I have been struggling with imputation recently. Therefore, I decided to create a series on data imputation.
I am going to use the Heart Failure Prediction Dataset for demonstrations. Unfortunately, the dataset does not contain any missing data. So, I had to introduce some :-)
As usual, there is a link to the source code at the bottom of this page. You can find the implementation details there.
The data set consists of categorical and numeric variables. For the sake of simplicity, I picked a numeric variable (i.e. Cholesterol) and randomly removed 5% of it to demonstrate how simple imputation works.
df.loc[df.sample(frac=0.05).index, columnToImpute] = np.nan
I did the imputation, did the analysis, and wrote this post (, which I am now revising). However, I later discovered that the dataset is not really complete. There are just too many zeros on the Cholesterol column. So, I decided to impute zeros directly.
df['Cholesterol'].value_counts().head()
0 172
254 11
223 10
220 10
211 9
Name: Cholesterol, dtype: int64
I tried several strategies for imputation, i.e., 'drop', 'mean', 'median', and 'most_frequent'.
Actually, drop is not a strategy provided by scikit learn. I made it up to evaluate effect of dropping rows with missing values instead of imputing. It will be my benchmark to evaluate imputation.
By the way, there is another strategy called "constant" that I do not consider here. Because, I do not have any expertise about what that constant's value might be.
strategies = ['drop', 'mean', 'median', 'most_frequent']
Then, for each strategy, I created an imputed (or dropped) version of the dataset and ran a classifier to find training scores.
I picked the Random Forest classifier for this task.

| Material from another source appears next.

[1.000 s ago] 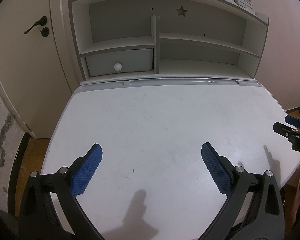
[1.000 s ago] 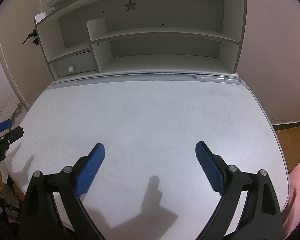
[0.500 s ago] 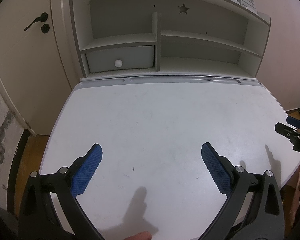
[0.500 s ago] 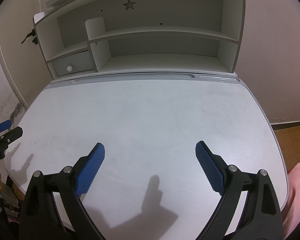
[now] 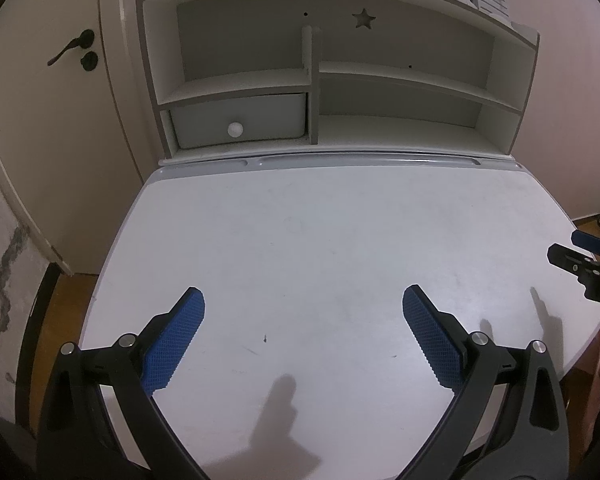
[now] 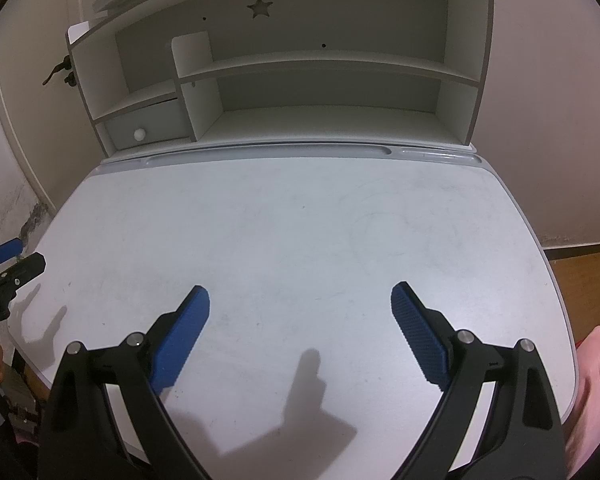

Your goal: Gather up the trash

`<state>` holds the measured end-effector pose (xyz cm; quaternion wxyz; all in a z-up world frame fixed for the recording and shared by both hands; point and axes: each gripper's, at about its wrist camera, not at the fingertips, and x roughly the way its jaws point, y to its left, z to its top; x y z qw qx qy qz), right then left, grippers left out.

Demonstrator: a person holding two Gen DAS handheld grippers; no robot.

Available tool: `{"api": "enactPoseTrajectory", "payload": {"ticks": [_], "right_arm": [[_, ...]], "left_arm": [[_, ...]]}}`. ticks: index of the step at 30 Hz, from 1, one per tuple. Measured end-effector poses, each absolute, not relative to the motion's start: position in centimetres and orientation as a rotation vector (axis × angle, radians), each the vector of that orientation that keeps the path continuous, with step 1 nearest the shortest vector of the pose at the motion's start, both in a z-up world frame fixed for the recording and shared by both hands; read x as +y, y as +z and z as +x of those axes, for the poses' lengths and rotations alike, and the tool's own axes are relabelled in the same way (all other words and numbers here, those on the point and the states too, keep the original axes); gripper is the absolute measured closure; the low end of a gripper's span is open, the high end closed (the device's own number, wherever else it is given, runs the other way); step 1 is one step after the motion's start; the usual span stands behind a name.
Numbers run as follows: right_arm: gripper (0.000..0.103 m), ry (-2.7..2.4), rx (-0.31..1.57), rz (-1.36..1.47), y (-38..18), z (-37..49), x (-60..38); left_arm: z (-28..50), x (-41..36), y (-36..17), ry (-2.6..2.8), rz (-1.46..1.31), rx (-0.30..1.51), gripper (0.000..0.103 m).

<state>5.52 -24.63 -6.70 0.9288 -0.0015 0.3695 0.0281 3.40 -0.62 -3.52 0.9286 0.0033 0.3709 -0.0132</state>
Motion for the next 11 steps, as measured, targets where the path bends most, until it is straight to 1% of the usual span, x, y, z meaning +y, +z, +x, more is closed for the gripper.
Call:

Not for a specific reason.
print("Cros-validation scores for different imputation strategies\n")
print("Strategy Score Std.Dev.")
print("-----------------------------------")
results = []
# Perform imputation for each strategy and
# apply random forest classification to imputed data.
for s in strategies:
# We randomly picked this classifier
rf = RandomForestClassifier()
dfTemp = dfDummied.copy()
if s == 'drop':
# We will not impute
# We will remove rows with missing values instead.

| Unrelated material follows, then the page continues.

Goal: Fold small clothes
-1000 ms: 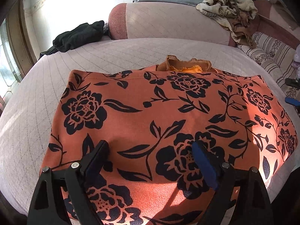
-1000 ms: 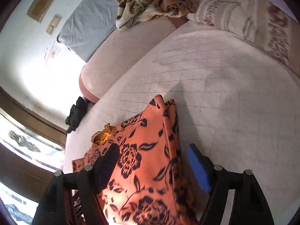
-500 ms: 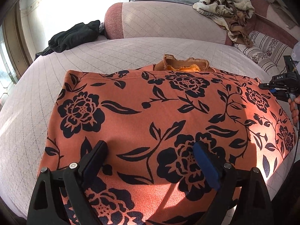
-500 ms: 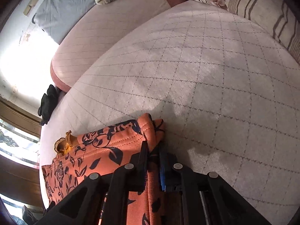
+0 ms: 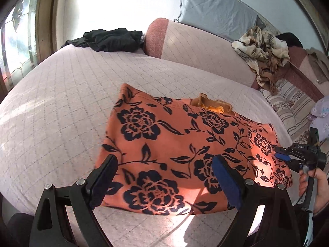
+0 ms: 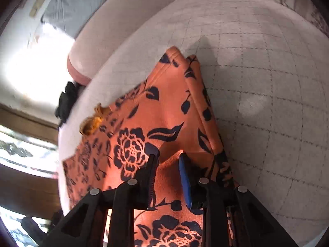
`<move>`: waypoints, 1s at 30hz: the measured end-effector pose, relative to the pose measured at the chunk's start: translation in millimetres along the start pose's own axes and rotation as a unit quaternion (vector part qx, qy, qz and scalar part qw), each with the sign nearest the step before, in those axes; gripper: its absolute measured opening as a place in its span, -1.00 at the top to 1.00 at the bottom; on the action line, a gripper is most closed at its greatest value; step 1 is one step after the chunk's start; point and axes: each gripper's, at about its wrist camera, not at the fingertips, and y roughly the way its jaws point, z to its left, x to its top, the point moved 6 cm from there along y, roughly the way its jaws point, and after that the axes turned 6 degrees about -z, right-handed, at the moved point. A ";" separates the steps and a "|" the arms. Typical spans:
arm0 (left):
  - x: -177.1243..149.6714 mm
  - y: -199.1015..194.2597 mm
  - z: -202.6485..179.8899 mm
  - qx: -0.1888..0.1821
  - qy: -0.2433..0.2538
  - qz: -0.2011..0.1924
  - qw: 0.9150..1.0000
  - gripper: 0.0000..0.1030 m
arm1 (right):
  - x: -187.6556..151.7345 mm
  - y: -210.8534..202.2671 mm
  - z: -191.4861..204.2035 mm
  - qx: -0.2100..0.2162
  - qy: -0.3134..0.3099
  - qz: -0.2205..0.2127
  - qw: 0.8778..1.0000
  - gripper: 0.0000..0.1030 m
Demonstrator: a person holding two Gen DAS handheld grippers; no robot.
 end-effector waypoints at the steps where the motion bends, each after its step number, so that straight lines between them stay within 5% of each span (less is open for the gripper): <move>1: 0.8 -6.2 12.9 0.012 -0.009 -0.004 1.000 -0.80 | -0.1 -11.5 5.1 -0.010 -0.008 -0.014 1.000 0.47; 4: -6.9 -18.5 54.9 0.036 -0.054 -0.007 0.998 -0.80 | -11.8 -39.2 36.8 -0.006 -0.074 -0.040 0.996 0.02; 5: -11.9 -18.0 67.5 0.042 -0.073 -0.001 0.996 -0.80 | -20.6 -45.7 46.8 0.009 -0.097 -0.049 0.994 -0.49; 6: -17.6 -15.4 78.5 0.048 -0.093 0.012 0.994 -0.80 | -30.0 -47.9 51.4 0.013 -0.119 -0.052 0.991 -0.65; 10: -34.8 3.8 91.7 0.028 -0.136 0.064 0.988 -0.72 | -58.2 -20.3 26.8 -0.043 -0.124 -0.002 0.991 -0.63; 13: -38.5 12.2 75.2 0.001 -0.101 0.086 0.991 0.13 | -59.4 -24.8 24.2 -0.033 -0.125 -0.020 0.991 -0.63; 14: -43.8 20.0 73.2 0.005 -0.093 0.109 0.990 0.67 | -59.6 -24.4 23.5 -0.034 -0.125 -0.019 0.991 -0.63; 15: -48.7 27.6 74.7 0.004 -0.097 0.121 0.988 0.69 | -59.5 -23.7 23.1 -0.034 -0.126 -0.018 0.991 -0.63; 18: -46.9 24.1 79.7 -0.004 -0.122 0.130 0.984 0.74 | -60.7 -21.2 22.9 -0.037 -0.136 -0.016 0.990 -0.64; 21: -30.3 4.0 65.6 0.009 -0.056 0.090 0.994 0.73 | -60.1 -20.5 23.8 -0.035 -0.137 -0.014 0.990 -0.64; 24: -44.3 21.9 72.4 0.037 -0.043 0.146 0.988 0.62 | -60.5 -19.7 22.0 -0.027 -0.135 -0.019 0.990 -0.64; 26: -39.0 19.5 73.6 0.033 -0.059 0.141 0.988 0.58 | -61.4 -21.2 22.0 -0.025 -0.139 -0.022 0.990 -0.64; 28: -21.3 14.2 68.5 0.026 -0.057 0.116 0.991 0.32 | -61.7 -22.6 20.8 -0.019 -0.138 -0.023 0.990 -0.64; 30: 3.7 16.5 58.4 -0.005 -0.049 0.087 0.995 -0.30 | -61.1 -23.7 19.1 -0.012 -0.134 -0.023 0.991 -0.64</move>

dfTemp = dfTemp.dropna(axis=0)
else:
# Set the strategy
imp = SimpleImputer(missing_values=0, strategy=s)
dfTemp[columnToImpute] =
imp.fit_transform(dfTemp[[columnToImpute]])
# Create independent and dependant variables sets
X, y = dfTemp.values[:, :11], dfTemp.values[:, 11]
# Let's perform a 10-fold cross validation
scores = cross_val_score(rf, X, y, cv=10)
# store the scores in a list
results.append(scores)
print('%-15s %7.3f %7.3f' % (s, np.mean(scores),
np.std(scores)))
Cros-validation scores for different imputation strategies
Strategy Score Std.Dev.
-----------------------------------
drop 0.941 0.030
mean 0.945 0.027
median 0.943 0.028
most_frequent 0.944 0.024
Honestly, I can not say for sure that imputation worked well for this dataset and for the selected column when the missing value rate is relatively low (18% in above experiments). There may be cases it could work though.
Then, I did everything again by using a higher missing value rate for the Cholesterol column, i.e., 25%.
Strategy Score Std.Dev.
-----------------------------------
drop 0.939 0.039
mean 0.945 0.027
median 0.945 0.027
most_frequent 0.948 0.026
However, I guess I can say that imputation is likely to work better than dropping rows when the missing value rate is getting higher. I do not know. There are just too many possibilities to try. Depending on the dataset's characteristics, the mean and the most_frequent strategies seem more likely to work.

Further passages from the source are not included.